What you have to do: Set down, exactly as written, every line from the top of the records below to the line containing "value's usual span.", both ends included, and no others.
===== Records shown =====
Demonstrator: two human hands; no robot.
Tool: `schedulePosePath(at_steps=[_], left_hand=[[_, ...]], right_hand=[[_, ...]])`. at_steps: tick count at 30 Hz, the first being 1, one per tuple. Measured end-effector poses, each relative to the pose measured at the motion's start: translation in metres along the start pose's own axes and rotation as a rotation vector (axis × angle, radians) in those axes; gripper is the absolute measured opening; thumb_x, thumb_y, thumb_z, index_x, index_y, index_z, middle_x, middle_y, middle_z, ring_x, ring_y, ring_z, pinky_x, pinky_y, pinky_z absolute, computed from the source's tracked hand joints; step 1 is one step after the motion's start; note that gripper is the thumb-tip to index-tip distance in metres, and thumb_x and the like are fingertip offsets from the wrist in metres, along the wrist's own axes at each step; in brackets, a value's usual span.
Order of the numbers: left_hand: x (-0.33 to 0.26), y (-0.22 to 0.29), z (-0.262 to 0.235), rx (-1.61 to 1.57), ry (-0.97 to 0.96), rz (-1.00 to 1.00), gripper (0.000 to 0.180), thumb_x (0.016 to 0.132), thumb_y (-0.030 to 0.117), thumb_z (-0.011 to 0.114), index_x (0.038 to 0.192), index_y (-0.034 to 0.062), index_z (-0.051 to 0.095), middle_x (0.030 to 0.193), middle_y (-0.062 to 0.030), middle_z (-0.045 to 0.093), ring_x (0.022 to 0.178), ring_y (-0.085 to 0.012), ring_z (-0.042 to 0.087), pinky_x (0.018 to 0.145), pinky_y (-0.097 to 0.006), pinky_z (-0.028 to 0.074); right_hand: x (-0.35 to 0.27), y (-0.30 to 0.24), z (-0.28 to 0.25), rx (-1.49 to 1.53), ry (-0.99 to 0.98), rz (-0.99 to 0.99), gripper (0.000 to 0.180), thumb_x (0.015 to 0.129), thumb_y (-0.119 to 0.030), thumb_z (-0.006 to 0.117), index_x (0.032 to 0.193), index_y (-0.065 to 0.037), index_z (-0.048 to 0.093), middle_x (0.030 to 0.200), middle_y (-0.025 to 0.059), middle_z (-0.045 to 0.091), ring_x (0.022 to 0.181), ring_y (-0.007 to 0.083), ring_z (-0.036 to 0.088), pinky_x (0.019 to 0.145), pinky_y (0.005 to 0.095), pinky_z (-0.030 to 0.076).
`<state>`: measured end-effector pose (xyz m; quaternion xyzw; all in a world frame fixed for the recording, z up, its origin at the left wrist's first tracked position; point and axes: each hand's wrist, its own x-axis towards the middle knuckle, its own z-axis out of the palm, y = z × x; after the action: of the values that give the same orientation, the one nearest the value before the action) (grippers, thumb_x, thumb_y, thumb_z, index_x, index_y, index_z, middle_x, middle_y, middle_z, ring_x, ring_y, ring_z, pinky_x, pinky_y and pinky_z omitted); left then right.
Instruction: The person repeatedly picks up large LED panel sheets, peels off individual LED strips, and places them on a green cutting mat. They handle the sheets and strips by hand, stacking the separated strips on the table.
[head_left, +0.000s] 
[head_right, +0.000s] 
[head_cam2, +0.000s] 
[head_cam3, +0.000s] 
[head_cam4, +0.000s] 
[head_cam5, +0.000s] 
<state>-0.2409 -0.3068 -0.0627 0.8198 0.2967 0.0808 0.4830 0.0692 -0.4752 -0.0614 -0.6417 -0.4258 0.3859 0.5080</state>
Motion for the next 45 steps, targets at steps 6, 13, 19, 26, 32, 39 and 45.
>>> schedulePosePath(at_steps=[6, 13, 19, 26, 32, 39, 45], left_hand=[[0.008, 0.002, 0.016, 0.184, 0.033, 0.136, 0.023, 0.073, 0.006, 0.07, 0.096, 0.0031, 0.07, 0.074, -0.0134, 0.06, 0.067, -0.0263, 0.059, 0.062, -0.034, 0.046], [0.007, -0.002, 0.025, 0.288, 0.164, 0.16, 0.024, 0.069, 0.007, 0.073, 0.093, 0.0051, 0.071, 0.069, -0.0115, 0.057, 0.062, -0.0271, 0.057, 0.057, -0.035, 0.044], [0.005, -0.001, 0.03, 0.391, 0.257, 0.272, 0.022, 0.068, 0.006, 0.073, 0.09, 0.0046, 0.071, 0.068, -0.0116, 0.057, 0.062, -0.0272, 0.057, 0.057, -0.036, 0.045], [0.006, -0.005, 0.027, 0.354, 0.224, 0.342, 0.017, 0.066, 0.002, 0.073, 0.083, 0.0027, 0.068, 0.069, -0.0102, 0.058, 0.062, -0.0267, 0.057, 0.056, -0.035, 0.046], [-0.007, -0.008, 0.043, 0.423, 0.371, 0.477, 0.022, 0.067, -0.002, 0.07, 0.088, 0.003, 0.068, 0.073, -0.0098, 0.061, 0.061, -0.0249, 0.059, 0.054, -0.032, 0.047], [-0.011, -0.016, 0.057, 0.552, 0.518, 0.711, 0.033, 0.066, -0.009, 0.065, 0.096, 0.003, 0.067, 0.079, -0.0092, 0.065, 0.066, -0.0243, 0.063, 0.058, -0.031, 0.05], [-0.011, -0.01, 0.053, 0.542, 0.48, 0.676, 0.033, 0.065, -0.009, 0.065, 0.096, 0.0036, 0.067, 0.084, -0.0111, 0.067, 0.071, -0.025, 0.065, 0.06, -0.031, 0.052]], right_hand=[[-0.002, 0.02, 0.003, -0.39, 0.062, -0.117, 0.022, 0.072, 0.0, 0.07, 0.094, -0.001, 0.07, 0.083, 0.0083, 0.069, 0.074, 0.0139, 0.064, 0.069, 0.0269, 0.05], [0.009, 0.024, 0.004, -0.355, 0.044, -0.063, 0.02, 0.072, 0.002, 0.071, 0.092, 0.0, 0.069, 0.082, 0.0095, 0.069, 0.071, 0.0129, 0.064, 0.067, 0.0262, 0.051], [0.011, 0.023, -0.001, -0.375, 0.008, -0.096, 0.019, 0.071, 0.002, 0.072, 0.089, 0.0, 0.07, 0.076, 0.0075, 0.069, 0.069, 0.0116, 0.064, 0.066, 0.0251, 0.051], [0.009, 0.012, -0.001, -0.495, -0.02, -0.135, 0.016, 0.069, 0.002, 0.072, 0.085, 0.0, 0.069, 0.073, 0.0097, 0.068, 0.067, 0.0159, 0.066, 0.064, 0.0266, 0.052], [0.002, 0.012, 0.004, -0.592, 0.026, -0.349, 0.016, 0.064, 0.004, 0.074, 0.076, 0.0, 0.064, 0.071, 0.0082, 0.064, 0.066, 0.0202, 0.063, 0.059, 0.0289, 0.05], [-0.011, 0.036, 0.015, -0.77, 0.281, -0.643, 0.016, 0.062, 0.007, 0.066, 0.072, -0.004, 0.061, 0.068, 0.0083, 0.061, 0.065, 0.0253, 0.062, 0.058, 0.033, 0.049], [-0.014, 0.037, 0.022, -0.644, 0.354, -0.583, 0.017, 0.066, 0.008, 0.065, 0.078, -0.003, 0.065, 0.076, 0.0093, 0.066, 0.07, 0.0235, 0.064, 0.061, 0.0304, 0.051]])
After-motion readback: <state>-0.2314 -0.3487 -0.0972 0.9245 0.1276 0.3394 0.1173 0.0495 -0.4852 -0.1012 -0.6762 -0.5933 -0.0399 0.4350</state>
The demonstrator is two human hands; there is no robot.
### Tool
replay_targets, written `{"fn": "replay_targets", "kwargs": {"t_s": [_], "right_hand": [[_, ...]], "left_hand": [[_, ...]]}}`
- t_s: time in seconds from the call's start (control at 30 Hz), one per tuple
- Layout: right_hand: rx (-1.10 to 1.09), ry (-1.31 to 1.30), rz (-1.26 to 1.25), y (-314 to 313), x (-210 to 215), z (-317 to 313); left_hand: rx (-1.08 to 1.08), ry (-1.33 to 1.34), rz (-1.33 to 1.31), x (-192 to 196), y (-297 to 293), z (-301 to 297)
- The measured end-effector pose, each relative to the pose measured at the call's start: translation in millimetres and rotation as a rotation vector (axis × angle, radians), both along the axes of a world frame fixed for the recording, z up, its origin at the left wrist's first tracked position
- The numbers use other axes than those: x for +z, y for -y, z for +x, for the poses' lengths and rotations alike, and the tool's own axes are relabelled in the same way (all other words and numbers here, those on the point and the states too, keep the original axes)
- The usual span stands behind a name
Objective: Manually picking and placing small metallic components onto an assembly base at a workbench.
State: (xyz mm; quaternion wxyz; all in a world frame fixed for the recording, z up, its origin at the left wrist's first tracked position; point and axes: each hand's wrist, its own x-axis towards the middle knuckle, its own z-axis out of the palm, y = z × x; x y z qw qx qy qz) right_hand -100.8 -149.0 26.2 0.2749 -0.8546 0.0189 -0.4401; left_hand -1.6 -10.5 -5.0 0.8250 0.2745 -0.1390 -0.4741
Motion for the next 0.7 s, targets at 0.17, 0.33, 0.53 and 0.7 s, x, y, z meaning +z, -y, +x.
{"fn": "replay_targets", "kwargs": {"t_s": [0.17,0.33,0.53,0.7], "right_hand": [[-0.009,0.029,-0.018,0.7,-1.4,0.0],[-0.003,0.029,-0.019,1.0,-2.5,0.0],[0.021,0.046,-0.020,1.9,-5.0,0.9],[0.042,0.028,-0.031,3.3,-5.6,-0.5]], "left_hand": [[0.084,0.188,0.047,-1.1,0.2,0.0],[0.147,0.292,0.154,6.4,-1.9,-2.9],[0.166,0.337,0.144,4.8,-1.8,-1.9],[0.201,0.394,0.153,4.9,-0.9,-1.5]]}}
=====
Response:
Demonstrator: two human hands; no robot.
Tool: `schedulePosePath(at_steps=[_], left_hand=[[_, ...]], right_hand=[[_, ...]])`. at_steps: tick count at 30 Hz, the first being 1, one per tuple. Measured end-effector poses, each relative to the pose measured at the motion's start: translation in metres along the start pose's own axes and rotation as a rotation vector (axis × angle, radians) in those axes; gripper is the absolute measured opening; thumb_x, thumb_y, thumb_z, index_x, index_y, index_z, middle_x, middle_y, middle_z, ring_x, ring_y, ring_z, pinky_x, pinky_y, pinky_z absolute, computed from the source's tracked hand joints; step 1 is one step after the motion's start; note that gripper is the thumb-tip to index-tip distance in metres, and thumb_x and the like are fingertip offsets from the wrist in metres, along the wrist's own axes at each step; in brackets, a value's usual span.

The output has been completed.